#### EXERCISE DIRECTIONS:
Copy out the listing that follows exactly, dropping every picture.

#### DATA SECTION:
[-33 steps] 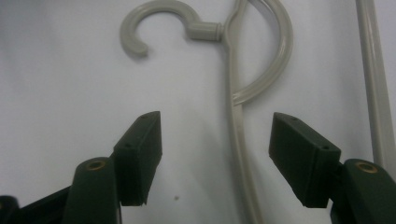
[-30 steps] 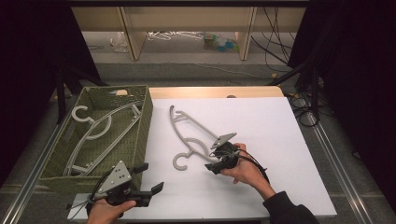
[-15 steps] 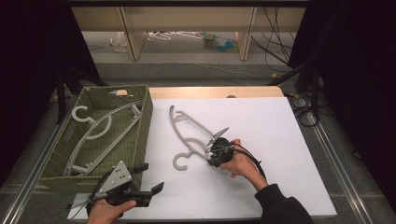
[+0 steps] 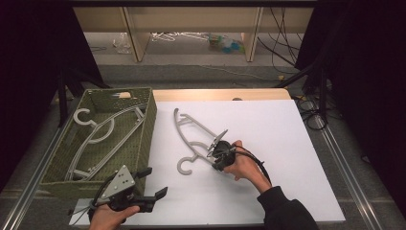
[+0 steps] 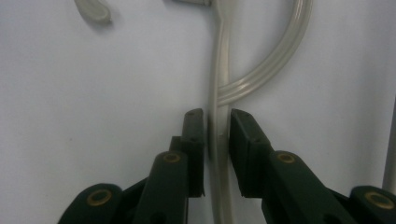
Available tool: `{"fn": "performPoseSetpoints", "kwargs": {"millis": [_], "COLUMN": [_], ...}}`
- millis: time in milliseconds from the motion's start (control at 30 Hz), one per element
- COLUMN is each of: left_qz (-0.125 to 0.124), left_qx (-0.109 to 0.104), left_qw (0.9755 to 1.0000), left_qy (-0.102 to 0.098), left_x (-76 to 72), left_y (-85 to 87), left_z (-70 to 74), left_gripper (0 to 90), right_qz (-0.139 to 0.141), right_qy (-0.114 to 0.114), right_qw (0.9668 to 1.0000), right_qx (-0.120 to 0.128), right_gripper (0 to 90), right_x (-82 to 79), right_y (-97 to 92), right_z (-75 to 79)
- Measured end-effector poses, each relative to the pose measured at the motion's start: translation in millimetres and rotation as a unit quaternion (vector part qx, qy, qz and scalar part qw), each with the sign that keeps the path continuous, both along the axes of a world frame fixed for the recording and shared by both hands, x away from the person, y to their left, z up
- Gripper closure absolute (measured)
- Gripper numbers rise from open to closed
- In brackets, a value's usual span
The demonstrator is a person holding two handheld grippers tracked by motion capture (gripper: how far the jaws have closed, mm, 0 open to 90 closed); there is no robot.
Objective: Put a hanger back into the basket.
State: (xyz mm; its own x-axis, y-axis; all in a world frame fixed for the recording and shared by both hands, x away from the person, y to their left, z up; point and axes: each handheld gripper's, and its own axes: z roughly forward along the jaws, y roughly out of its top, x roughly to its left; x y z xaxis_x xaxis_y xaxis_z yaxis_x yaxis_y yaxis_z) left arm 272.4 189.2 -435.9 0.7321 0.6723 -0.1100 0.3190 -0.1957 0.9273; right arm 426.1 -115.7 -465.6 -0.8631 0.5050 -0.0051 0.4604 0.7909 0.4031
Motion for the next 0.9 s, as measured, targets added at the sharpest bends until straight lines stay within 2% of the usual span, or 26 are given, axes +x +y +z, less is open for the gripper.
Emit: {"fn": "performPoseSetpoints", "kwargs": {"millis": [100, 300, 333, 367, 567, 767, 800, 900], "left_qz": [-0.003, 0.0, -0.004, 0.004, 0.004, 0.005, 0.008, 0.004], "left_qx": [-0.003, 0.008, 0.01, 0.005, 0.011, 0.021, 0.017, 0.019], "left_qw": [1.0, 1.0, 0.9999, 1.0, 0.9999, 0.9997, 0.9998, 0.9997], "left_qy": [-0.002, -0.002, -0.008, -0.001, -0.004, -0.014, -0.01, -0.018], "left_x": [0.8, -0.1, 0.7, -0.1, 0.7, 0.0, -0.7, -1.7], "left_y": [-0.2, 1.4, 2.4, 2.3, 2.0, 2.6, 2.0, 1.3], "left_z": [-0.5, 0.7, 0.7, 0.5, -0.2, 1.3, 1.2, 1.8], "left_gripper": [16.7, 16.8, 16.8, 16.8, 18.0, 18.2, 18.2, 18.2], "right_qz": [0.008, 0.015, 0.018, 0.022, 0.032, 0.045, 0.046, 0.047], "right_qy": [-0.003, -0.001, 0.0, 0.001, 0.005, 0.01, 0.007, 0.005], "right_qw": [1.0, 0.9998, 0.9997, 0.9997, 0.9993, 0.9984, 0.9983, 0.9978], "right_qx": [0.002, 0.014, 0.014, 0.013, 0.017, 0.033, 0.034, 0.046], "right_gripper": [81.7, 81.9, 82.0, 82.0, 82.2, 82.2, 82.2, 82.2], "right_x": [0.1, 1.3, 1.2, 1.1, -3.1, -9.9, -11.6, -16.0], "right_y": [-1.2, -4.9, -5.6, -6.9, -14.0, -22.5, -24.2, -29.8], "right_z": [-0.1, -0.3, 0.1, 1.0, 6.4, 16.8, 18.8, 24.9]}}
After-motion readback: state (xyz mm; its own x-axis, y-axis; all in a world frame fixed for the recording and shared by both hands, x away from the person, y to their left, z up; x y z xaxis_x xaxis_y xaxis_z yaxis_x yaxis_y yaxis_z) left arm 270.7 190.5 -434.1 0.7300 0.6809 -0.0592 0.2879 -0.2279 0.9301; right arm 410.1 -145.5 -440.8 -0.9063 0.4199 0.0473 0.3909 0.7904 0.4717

#### TASK SOLUTION:
[-33 steps] 
[-30 steps] 
[-15 steps] 
[+0 steps] 
[+0 steps] 
Available tool: `{"fn": "performPoseSetpoints", "kwargs": {"millis": [_], "COLUMN": [_], ...}}`
- millis: time in milliseconds from the motion's start (control at 30 Hz), one per element
- COLUMN is each of: left_qz (-0.125 to 0.124), left_qx (-0.109 to 0.104), left_qw (0.9755 to 1.0000), left_qy (-0.102 to 0.098), left_x (-76 to 72), left_y (-85 to 87), left_z (-70 to 74), left_gripper (0 to 90), right_qz (-0.139 to 0.141), right_qy (-0.114 to 0.114), right_qw (0.9668 to 1.0000), right_qx (-0.120 to 0.128), right_gripper (0 to 90), right_x (-82 to 79), right_y (-97 to 92), right_z (-75 to 79)
- Measured end-effector poses, each relative to the pose measured at the motion's start: translation in millimetres and rotation as a unit quaternion (vector part qx, qy, qz and scalar part qw), each with the sign that keeps the path continuous, both along the axes of a world frame fixed for the recording and shared by both hands, x away from the person, y to their left, z up
- Gripper closure absolute (measured)
- Gripper numbers rise from open to closed
- In brackets, a value's usual span
The demonstrator is a person holding two handheld grippers tracked by motion capture (gripper: how far the jaws have closed, mm, 0 open to 90 closed); there is no robot.
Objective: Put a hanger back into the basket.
State: (xyz mm; its own x-axis, y-axis; all in a world frame fixed for the recording and shared by both hands, x away from the person, y to their left, z up; point and axes: each handheld gripper's, and its own axes: z roughly forward along the jaws, y roughly out of its top, x roughly to its left; x y z xaxis_x xaxis_y xaxis_z yaxis_x yaxis_y yaxis_z) left arm 272.4 189.2 -435.9 0.7321 0.6723 -0.1100 0.3190 -0.1957 0.9273; right arm 426.1 -115.7 -465.6 -0.8631 0.5050 -0.0051 0.4604 0.7909 0.4031
Motion for the next 0.9 s, as measured, targets added at the sharpest bends until straight lines stay within 2% of the usual span, or 26 are given, axes +x +y +z, less is open for the gripper.
Emit: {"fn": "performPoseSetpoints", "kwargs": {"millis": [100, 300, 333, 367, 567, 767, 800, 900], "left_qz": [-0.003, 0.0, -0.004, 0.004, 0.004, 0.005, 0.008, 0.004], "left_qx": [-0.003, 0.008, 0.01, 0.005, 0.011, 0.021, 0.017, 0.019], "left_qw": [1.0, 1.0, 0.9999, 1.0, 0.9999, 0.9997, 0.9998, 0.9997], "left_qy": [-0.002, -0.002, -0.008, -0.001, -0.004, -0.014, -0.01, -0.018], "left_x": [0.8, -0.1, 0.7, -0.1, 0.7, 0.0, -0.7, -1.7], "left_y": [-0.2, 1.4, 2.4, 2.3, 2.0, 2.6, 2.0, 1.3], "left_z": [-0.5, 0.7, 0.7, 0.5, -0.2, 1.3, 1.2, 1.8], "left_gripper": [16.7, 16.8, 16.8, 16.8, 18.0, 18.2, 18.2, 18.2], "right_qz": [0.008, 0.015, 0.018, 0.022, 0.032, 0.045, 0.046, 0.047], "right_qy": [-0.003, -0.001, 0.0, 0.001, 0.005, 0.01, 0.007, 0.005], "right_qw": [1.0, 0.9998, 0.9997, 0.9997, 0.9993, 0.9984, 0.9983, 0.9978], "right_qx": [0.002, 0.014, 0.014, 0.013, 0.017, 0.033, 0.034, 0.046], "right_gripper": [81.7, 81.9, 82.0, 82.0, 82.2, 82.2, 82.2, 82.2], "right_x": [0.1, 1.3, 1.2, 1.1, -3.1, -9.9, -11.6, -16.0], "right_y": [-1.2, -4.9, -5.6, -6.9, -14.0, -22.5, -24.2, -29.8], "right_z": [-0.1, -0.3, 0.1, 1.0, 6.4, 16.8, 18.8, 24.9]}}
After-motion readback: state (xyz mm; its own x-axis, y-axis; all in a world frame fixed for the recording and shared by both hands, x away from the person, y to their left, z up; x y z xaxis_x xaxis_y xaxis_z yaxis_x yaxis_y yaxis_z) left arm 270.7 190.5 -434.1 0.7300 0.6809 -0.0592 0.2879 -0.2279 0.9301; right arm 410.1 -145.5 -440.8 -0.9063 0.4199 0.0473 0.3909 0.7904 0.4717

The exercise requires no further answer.